Description of the task:
Among the entries below, please show each line that carries the word "document".

Data for review:

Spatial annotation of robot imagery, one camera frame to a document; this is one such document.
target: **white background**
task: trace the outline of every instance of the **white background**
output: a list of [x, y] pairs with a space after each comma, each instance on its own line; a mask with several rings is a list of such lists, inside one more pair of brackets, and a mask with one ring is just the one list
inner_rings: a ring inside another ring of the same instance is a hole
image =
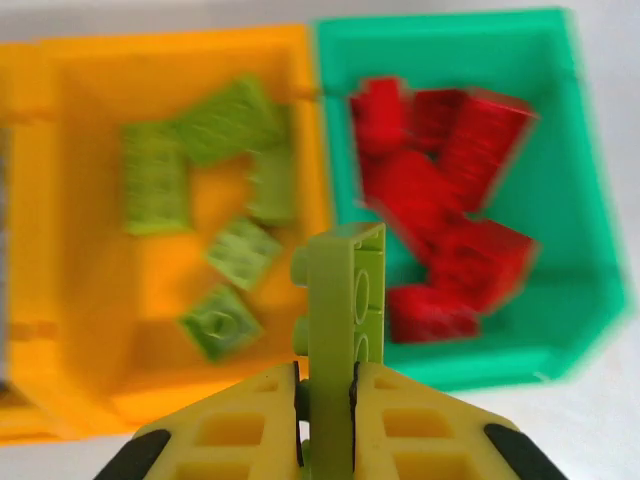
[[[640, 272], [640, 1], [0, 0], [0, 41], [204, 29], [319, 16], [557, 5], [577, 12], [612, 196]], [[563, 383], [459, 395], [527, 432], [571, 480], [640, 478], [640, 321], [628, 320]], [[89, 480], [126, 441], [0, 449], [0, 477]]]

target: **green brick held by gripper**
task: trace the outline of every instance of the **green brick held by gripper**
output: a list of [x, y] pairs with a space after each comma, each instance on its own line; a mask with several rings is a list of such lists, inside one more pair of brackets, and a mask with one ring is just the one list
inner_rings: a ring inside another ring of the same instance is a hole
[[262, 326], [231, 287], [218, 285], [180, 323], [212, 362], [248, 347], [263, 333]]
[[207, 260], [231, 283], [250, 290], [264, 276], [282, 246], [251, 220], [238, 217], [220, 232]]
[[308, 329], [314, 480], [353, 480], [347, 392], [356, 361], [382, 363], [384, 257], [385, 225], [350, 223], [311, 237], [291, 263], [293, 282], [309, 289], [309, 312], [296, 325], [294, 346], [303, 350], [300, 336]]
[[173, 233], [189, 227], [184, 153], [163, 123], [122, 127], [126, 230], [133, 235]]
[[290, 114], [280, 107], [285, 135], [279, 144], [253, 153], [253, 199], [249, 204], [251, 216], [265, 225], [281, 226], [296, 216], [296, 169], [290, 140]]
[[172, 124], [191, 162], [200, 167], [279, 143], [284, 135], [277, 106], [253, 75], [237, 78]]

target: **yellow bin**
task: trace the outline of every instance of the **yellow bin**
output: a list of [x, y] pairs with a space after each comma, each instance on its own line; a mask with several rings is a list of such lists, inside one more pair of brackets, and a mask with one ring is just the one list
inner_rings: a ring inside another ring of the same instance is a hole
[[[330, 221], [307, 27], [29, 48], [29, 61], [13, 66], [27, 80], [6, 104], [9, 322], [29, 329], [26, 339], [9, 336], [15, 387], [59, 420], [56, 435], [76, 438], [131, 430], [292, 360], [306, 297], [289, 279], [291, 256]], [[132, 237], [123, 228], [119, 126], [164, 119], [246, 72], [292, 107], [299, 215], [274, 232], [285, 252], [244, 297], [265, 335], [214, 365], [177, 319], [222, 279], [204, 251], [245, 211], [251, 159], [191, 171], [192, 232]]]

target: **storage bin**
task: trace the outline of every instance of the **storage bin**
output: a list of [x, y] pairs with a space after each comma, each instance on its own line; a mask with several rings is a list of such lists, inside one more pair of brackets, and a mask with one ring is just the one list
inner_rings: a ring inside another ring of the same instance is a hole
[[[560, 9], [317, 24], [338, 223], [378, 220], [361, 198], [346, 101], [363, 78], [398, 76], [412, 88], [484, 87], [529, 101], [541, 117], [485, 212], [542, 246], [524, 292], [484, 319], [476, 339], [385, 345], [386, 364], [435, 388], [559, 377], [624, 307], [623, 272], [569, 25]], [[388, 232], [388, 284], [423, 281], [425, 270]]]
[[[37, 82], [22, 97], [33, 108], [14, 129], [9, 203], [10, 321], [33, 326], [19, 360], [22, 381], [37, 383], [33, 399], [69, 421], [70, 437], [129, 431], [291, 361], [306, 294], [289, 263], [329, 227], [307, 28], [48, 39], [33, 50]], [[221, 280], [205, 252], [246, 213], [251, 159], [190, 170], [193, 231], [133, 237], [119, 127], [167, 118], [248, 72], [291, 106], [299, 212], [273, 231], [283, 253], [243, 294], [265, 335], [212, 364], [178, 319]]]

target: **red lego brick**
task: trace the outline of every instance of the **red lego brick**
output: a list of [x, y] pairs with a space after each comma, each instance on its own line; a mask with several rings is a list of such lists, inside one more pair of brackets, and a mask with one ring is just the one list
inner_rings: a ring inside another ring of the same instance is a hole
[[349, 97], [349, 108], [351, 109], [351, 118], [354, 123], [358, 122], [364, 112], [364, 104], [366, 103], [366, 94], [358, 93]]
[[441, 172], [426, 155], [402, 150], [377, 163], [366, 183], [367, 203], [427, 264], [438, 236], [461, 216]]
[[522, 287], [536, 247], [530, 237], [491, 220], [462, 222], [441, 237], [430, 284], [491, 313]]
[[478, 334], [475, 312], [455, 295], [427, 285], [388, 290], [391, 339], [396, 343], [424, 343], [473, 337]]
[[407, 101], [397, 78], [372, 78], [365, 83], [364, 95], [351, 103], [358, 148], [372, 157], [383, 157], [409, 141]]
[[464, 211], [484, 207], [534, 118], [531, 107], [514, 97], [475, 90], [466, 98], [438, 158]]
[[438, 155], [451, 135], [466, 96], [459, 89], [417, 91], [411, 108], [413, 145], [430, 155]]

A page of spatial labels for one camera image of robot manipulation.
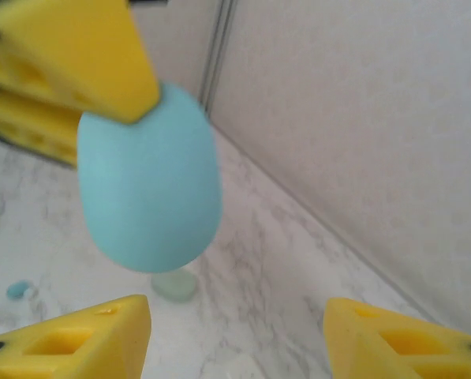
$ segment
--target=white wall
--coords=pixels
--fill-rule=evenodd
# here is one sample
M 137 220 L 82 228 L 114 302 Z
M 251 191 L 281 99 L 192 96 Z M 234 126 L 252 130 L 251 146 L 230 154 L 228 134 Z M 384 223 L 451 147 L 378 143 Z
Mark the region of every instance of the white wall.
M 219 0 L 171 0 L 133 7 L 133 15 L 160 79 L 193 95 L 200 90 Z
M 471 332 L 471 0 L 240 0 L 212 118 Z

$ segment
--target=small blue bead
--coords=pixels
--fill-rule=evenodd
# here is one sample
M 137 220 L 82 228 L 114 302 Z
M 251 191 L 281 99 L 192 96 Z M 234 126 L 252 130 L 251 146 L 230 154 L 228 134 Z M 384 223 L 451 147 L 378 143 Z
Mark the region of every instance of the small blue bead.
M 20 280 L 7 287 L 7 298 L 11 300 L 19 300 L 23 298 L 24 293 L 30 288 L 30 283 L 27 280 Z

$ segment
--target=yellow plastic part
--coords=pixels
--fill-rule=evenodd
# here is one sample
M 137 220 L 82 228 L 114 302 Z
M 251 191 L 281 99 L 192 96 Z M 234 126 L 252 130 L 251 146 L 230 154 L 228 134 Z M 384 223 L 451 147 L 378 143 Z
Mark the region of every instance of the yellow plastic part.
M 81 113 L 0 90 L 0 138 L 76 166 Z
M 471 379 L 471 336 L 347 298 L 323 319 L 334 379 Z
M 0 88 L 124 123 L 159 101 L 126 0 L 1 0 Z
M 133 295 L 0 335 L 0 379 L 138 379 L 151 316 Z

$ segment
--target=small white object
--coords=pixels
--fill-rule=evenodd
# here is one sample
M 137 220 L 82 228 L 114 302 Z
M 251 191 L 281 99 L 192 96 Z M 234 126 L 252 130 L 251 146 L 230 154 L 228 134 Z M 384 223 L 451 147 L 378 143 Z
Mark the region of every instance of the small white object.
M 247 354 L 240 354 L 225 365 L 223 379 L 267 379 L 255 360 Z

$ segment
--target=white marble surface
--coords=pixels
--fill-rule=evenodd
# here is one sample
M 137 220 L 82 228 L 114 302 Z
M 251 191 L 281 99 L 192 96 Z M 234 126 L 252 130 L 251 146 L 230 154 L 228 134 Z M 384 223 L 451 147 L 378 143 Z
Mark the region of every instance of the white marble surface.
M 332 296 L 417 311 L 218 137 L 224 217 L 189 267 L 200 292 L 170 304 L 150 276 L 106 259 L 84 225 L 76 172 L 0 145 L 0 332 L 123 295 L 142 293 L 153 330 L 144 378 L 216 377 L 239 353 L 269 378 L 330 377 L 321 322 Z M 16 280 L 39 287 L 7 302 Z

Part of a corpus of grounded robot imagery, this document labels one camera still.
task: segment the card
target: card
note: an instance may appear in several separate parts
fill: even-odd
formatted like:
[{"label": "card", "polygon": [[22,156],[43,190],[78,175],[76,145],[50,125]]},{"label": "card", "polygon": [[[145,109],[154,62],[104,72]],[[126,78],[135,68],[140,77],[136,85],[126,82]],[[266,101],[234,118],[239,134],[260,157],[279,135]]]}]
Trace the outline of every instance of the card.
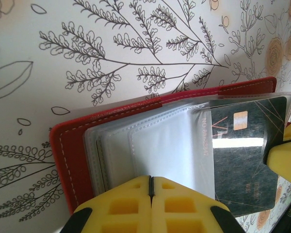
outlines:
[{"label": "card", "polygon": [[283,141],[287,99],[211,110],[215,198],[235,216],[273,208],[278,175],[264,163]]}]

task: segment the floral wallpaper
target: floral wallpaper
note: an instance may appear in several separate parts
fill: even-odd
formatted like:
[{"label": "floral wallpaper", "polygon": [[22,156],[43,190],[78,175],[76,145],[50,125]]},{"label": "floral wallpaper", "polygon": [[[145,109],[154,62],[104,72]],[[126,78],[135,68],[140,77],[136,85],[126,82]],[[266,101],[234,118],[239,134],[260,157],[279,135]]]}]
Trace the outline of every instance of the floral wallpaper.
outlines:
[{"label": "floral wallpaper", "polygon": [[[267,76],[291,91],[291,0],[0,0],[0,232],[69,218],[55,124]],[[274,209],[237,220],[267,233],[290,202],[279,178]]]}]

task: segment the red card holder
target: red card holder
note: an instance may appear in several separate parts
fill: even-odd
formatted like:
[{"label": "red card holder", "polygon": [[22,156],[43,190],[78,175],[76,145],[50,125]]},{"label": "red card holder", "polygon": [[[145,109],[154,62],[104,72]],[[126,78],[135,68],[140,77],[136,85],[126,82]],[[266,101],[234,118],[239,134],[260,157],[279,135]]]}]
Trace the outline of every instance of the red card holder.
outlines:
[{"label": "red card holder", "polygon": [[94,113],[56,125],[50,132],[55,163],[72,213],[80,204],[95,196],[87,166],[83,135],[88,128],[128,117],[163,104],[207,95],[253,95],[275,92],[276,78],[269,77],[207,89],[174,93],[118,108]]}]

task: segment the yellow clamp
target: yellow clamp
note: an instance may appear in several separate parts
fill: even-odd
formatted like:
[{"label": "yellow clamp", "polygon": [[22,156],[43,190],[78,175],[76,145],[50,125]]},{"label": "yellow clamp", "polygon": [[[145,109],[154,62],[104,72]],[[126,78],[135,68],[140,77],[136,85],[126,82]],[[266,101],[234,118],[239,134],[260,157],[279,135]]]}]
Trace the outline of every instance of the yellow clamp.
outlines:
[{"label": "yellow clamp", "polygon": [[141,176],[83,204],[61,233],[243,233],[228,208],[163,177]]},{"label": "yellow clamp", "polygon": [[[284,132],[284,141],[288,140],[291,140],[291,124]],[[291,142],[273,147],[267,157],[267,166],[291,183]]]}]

Solution:
Spatial annotation of robot imagery, one camera frame to a document; this is one such document.
Part of a corpus of grounded robot imagery, this document labels one camera still.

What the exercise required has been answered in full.